TASK INPUT:
────────────────────

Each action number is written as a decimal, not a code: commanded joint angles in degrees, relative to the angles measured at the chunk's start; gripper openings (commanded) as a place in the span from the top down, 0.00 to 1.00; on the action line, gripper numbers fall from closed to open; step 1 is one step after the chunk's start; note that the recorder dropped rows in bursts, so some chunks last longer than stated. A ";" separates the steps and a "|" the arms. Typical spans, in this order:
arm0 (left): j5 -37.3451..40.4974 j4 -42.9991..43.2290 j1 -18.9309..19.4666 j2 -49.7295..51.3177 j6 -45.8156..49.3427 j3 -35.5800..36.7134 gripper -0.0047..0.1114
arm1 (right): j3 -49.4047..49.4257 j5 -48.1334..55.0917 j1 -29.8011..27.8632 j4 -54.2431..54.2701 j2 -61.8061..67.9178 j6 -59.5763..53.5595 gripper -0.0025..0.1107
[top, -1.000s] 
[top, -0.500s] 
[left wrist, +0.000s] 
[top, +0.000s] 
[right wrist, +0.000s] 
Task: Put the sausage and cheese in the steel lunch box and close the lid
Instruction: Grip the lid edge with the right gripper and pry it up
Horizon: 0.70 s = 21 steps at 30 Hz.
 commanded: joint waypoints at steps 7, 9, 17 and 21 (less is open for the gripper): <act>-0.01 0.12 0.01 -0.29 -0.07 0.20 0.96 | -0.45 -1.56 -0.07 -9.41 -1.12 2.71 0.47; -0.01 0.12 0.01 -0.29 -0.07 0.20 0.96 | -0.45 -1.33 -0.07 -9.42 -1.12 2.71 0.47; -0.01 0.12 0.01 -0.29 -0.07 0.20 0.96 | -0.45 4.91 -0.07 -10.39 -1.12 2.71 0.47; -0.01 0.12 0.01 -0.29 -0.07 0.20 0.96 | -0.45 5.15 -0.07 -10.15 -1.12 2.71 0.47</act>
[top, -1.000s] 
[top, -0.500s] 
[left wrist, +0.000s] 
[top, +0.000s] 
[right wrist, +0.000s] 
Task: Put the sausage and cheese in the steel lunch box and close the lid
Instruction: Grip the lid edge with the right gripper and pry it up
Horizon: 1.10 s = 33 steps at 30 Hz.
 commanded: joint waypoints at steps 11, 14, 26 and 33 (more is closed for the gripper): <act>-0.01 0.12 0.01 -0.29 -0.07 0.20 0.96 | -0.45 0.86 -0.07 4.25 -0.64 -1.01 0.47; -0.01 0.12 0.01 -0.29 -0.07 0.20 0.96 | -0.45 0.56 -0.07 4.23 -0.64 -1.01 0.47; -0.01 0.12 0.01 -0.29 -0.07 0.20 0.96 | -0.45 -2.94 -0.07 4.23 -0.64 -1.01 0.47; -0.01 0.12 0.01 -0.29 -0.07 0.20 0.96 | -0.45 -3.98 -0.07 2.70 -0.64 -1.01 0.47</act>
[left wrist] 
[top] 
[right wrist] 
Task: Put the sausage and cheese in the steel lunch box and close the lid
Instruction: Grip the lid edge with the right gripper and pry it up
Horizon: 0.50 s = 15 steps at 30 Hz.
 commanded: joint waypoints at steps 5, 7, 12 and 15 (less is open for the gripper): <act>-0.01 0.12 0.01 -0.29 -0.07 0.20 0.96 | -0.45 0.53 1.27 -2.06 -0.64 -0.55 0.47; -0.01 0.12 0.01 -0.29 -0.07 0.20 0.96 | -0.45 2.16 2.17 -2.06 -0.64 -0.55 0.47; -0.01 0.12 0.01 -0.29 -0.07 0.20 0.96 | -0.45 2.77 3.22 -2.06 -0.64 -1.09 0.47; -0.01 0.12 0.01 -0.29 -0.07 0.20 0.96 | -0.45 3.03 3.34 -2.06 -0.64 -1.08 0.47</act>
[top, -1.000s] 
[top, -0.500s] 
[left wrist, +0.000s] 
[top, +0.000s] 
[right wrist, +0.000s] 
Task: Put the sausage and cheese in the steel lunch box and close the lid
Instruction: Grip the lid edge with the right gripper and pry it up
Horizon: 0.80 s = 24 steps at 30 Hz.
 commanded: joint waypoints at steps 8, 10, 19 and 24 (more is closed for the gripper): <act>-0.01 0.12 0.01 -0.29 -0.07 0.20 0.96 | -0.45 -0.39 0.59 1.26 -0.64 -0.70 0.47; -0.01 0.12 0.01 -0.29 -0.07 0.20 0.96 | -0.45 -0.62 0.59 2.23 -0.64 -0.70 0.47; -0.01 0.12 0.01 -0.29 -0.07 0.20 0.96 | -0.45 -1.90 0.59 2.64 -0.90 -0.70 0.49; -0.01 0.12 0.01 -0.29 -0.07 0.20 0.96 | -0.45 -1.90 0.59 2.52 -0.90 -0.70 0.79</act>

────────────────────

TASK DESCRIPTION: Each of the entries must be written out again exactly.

TASK RESPONSE:
Each action number is written as a decimal, not a code: commanded joint angles in degrees, relative to the angles measured at the chunk's start; gripper openings (commanded) as a place in the span from the top down, 0.00 to 1.00; on the action line, gripper numbers fall from closed to open; step 1 is one step after the chunk's start; note that the recorder dropped rows in bursts, so some chunks last longer than stated. A ";" separates the steps and a "|" the arms. Typical spans, in this order:
arm0 (left): j5 -37.3451..40.4974 j4 -42.9991..43.2290 j1 -18.9309..19.4666 j2 -49.7295..51.3177 j6 -45.8156..49.3427 j3 -35.5800..36.7134 gripper -0.0047..0.1114
arm1 (right): j3 -49.4047..49.4257 j5 -48.1334..55.0917 j1 -29.8011..27.8632 j4 -54.2431..54.2701 j2 -61.8061..67.9178 j6 -59.5763..53.5595 gripper -0.0025..0.1107
[top, -1.000s] 
[top, -0.500s] 
[left wrist, +0.000s] 
[top, +0.000s] 
[right wrist, +0.000s] 
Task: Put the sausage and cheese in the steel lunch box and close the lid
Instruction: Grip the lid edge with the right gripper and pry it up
Horizon: 0.70 s = 21 steps at 30 Hz.
 commanded: joint waypoints at steps 7, 9, 17 and 21 (less is open for the gripper): <act>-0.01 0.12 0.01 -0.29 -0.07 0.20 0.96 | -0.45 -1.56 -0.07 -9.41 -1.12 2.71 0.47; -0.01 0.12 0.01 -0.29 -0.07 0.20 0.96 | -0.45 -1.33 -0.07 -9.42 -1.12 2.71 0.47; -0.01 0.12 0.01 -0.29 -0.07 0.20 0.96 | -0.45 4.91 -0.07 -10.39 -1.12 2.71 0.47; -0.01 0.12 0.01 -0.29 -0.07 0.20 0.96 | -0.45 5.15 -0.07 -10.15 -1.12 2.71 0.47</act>
[top, -1.000s] 
[top, -0.500s] 
[left wrist, +0.000s] 
[top, +0.000s] 
[right wrist, +0.000s] 
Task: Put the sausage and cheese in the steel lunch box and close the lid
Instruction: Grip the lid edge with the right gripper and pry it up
Horizon: 1.10 s = 33 steps at 30 Hz.
 commanded: joint waypoints at steps 11, 14, 26 and 33 (more is closed for the gripper): <act>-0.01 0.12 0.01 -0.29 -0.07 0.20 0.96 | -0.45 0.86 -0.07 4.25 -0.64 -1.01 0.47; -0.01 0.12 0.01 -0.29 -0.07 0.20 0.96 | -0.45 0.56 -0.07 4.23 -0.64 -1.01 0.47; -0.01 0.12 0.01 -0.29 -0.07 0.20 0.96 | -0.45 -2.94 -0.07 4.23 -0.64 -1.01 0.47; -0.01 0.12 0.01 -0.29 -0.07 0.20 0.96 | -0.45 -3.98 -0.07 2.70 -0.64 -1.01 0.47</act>
[left wrist] 
[top] 
[right wrist] 
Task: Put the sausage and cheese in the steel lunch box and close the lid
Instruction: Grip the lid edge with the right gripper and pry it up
Horizon: 0.50 s = 15 steps at 30 Hz.
 commanded: joint waypoints at steps 5, 7, 12 and 15 (less is open for the gripper): <act>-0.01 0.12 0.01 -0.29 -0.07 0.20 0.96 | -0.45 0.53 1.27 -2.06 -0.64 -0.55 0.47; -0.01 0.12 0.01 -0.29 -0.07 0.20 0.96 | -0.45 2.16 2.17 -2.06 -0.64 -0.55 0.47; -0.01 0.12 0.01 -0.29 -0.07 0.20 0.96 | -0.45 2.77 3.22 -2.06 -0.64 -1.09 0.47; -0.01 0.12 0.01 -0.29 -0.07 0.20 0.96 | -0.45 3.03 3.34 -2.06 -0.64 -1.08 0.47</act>
[top, -1.000s] 
[top, -0.500s] 
[left wrist, +0.000s] 
[top, +0.000s] 
[right wrist, +0.000s] 
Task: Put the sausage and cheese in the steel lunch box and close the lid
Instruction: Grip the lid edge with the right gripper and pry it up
Horizon: 0.80 s = 24 steps at 30 Hz.
 commanded: joint waypoints at steps 8, 10, 19 and 24 (more is closed for the gripper): <act>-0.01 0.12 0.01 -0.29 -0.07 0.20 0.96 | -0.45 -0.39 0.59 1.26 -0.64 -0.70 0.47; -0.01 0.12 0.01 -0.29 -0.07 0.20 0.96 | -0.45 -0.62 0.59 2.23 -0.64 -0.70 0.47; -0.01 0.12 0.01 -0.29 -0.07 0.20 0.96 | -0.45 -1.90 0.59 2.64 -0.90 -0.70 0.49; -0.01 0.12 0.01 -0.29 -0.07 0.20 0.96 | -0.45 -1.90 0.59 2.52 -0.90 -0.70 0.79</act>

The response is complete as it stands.